PhD thesis, IIT Hyderabad.
Abstract
Biogas is an important source of renewable energy produced by the anaerobic digestion of biomass. The composition of biogas depends on the biomass source and duration of the digestion process. Biogas is an ideal fuel for distributed power generation using Solid-Oxide Fuel Cells (SOFCs), especially in areas that are not grid connected. Biogas may be combusted to produce electricity or can be converted to synthesis gas by reforming over Rh or Ni catalyst. However, the presence of H2S or other sulfur containing compounds is a major problem for reforming of biogas because sulfur poisons most transition metals. The goal of this research is two fold; i) experimental investigation of catalyst deactivation and regeneration, and ii) development of a comprehensive predictive microkinetic model for biogas steam reforming on Ni based catalysts. The kinetic model is developed based on experimental data and further validated by simulating the experiments reported in the literature. The kinetic model is able to capture the performance of a fixed bed reactor used to reform model biogas with and without H2S in the feed gas.

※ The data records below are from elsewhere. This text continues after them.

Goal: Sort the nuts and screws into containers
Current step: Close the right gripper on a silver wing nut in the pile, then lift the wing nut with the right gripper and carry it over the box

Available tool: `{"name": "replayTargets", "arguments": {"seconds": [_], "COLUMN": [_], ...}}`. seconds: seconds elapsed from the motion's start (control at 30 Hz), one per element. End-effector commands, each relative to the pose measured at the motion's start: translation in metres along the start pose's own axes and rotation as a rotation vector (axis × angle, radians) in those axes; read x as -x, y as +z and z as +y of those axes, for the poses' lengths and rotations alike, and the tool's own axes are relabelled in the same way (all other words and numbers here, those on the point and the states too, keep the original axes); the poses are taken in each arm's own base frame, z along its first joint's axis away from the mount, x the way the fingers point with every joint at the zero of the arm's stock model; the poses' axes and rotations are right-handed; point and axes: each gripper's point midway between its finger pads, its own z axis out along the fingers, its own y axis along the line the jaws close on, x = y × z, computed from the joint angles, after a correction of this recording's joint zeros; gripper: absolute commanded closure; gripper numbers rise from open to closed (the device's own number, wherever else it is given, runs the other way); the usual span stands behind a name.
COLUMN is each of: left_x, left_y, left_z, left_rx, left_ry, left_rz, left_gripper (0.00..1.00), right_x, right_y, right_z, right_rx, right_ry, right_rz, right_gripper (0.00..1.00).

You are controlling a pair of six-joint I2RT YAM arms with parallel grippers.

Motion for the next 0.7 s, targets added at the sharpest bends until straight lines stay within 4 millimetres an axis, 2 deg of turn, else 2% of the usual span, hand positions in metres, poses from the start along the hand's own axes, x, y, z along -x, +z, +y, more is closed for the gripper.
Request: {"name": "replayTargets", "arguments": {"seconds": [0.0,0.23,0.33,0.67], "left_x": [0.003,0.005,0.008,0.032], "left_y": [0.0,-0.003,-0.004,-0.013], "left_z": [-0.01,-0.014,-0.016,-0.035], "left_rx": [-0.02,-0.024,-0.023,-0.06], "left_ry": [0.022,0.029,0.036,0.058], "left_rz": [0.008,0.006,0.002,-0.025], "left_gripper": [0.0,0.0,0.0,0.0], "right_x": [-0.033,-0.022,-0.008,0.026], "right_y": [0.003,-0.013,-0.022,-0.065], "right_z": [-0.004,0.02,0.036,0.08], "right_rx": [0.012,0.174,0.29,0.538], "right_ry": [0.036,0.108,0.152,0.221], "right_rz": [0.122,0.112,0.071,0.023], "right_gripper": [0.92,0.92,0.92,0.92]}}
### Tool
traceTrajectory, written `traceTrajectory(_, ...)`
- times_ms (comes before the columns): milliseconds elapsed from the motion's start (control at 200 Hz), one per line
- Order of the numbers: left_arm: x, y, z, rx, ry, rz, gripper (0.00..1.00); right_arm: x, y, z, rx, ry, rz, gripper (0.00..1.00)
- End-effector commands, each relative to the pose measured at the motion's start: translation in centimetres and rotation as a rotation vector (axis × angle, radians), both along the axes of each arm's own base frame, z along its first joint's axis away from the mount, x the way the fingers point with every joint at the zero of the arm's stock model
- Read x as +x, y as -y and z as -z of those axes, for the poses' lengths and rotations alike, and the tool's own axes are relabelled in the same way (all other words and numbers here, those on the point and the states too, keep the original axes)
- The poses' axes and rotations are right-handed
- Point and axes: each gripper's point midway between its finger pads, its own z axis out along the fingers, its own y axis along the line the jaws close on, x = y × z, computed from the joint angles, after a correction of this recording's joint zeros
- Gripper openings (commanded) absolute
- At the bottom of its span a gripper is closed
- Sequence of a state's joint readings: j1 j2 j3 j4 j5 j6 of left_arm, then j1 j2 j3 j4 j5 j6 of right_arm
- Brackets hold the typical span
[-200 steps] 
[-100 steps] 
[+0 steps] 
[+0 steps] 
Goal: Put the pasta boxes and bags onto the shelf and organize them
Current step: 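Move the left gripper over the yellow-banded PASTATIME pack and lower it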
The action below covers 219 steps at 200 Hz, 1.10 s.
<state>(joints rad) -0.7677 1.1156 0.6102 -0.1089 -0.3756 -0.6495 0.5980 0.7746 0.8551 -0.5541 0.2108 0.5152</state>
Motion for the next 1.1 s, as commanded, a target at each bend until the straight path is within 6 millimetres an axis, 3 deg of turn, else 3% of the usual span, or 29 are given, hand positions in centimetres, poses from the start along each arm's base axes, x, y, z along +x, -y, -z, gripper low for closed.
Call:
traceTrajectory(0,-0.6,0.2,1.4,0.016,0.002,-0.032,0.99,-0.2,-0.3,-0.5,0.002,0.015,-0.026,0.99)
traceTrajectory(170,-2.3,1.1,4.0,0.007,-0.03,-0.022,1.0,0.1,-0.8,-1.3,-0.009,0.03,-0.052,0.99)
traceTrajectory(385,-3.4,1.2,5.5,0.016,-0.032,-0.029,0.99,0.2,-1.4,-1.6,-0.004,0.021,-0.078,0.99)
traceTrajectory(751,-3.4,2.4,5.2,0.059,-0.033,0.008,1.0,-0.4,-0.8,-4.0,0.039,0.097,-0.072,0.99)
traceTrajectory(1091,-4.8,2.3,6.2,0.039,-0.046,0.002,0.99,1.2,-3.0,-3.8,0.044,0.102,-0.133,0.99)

The objective of the experimental study is the deactivation and regeneration of Ni catalysts supported on γ-Al2O3 during steam reforming of biogas containing ppm levels of H2S. In order to ensure that the catalyst does not lose activity over time in a non-poisoning atmosphere (without H2S), reforming experiments are performed at 700 and 800 ◦C for 22 hrs and no loss in activity of the catalyst is observed during this period. Catalyst deactivation experiments are then performed for two different temperatures (700 and 800 ◦C) and three different H2S concentrations (20, 50, and 100 ppm). A low S/C ratio is employed to ensure the participation of CO2 in reforming reactions. Low temperature operation (700 ◦C) lead to full deactivation of the catalyst where as at higher temperature (800 ◦C) the catalyst maintained some residual activity. In certain cases, catalyst regeneration is also performed by removing H2S from the feed gas and by increasing the reforming temperature. The fully poisoned catalysts are then regenerated by steam treatment followed by reduction in H2. The regenerated catalyst is tested for its activity by performing steam reforming reaction without H2S in the feed stream. The regenerated catalyst showed stable operation for more than 13 hrs.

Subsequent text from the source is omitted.